A line containing "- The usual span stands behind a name" appears in the material below. Return exactly every line from the first through that one, and only those.

--------

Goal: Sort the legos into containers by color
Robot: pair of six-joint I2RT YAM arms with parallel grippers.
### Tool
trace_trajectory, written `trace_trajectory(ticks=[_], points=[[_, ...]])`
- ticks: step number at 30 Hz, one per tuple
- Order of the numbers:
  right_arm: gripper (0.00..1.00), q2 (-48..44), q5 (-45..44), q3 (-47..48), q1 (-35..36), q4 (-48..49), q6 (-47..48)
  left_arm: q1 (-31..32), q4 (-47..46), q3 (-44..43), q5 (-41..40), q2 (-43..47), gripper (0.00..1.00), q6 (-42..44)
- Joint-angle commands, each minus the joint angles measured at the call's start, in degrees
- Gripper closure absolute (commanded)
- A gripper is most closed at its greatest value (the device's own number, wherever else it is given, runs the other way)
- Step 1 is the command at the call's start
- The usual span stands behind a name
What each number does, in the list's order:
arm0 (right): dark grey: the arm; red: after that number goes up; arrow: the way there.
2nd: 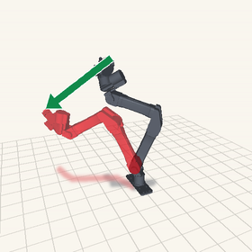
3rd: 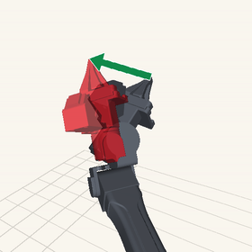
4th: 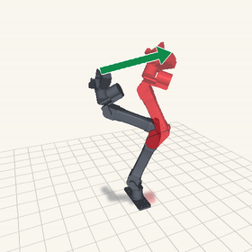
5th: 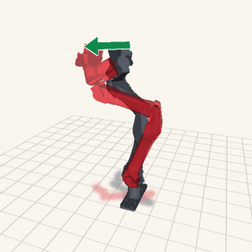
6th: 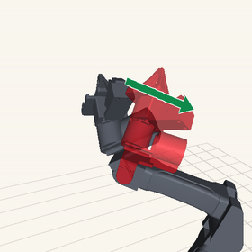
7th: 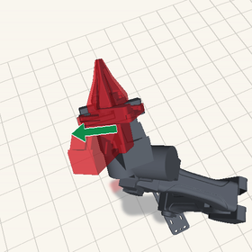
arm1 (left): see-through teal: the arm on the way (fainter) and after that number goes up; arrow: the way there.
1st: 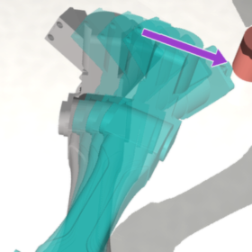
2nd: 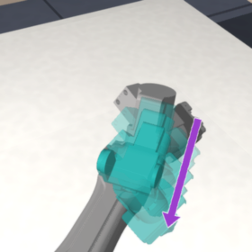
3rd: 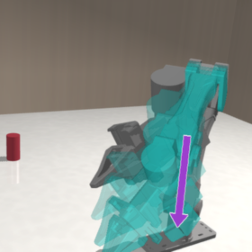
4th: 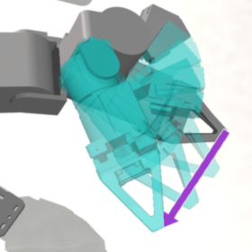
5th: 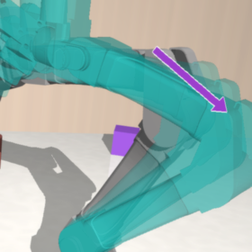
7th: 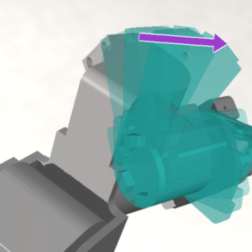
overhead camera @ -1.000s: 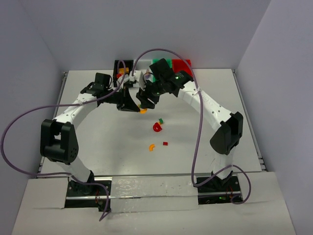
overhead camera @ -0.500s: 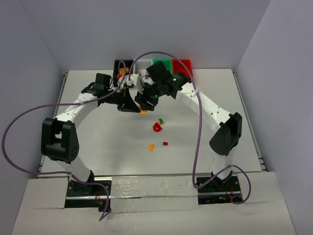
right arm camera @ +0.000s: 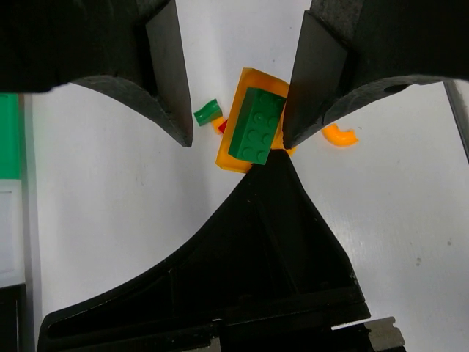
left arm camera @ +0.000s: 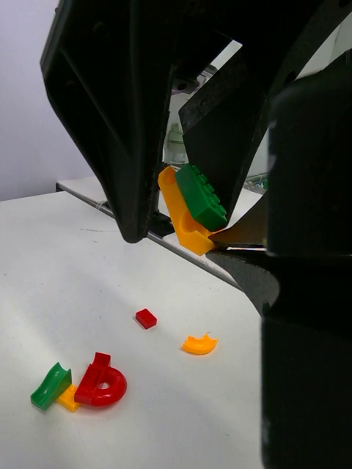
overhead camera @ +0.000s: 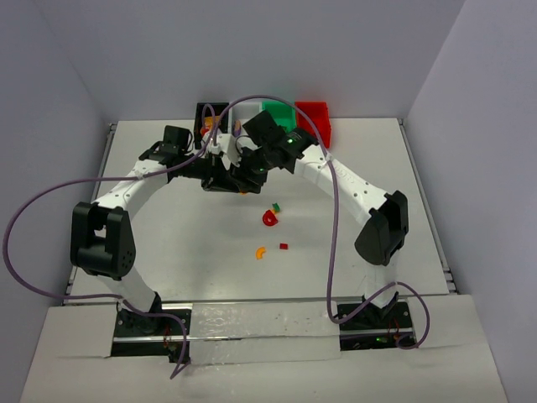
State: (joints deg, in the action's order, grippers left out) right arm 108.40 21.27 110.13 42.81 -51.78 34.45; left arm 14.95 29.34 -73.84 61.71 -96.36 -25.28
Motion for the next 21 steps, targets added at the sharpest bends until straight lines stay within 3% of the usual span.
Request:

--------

Finished task -
Goal: Sort the legos into containers by color
Robot: pair of six-joint I2RT YAM arms with parallel grippers.
### Tool
trace_trajectory, written `trace_trajectory(ticks=[_], points=[[_, ...]])`
- ticks: step number at 30 Hz, one per tuple
- Order of the numbers:
  right_arm: gripper (0.00..1.00), q2 (-48..44), q5 (-45..44), q3 (-47..48), q1 (-35..36), q4 (-48..49), q6 (-47..48)
  left_arm: q1 (-31..32), q4 (-47..46), q3 (-44..43), q5 (-41..40), q2 (-43..47), gripper (0.00..1.00), q6 (-42..44)
- Joint-angle commands, each minus the joint angles measured at the call's start, in degrees
- Gripper closure absolute (commanded)
- A gripper is most closed at its greatest value (the device's own number, wherever else it is given, runs the other way)
- Step 1 is the command at the call's start
- The usual span stands behind a name

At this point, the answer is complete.